County employees stepped up immediately to give the family a Christmas, and Jay Barksdale of Courtesy Ford Lincoln donated a car. The Pierces’ Sparkle Box volunteer network got to work on finding a home.
Pierce said Angel settled on the Eden Drive ranch, in a quiet subdivision with a big back yard. But he wasn’t completely satisfied.
“We gutted the thing and redid it,” he said Thursday as crews hooked up the dishwasher, washer and dryer in the kitchen boasting all-new countertops.
In the living room, Jonathan Clements and Levi Millsaps of Hearthmaster were repairing the fireplace and chimney and installing a remote-controlled gas log. Flat-screen televisions — among the furniture that’s part of the gift — have already been hung on the walls.

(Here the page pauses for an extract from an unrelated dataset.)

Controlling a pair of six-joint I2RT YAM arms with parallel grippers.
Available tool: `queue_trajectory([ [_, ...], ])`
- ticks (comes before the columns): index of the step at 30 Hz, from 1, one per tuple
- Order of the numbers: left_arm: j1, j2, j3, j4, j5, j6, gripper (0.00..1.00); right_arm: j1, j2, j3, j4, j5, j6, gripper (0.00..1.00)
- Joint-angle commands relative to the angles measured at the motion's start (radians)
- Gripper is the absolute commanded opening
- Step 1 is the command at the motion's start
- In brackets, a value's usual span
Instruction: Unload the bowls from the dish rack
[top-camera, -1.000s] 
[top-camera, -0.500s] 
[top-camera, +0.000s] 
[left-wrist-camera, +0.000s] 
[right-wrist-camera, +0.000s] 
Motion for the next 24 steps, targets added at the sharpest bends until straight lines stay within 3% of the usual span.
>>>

Outside, landscapers were removing old bushes and brush in preparation for new plantings.
“It doesn’t look like it right now but everything’s going to be ready,” Pierce said.
Angel will get the master bedroom with private bath. There also are bedrooms for her mother, Melvina Kinney, and her youngest son, Adaivun Johnson, who goes to Georgia School for the Deaf.
Her oldest son, Adam Anderson, was a Rome High football star who now plays for the University of Georgia. He’ll also have accommodations when he comes home for visits.
“We enclosed the garage and made it a bonus room. A football room,” Pierce said. “She has a big family and it will be a great space for them.”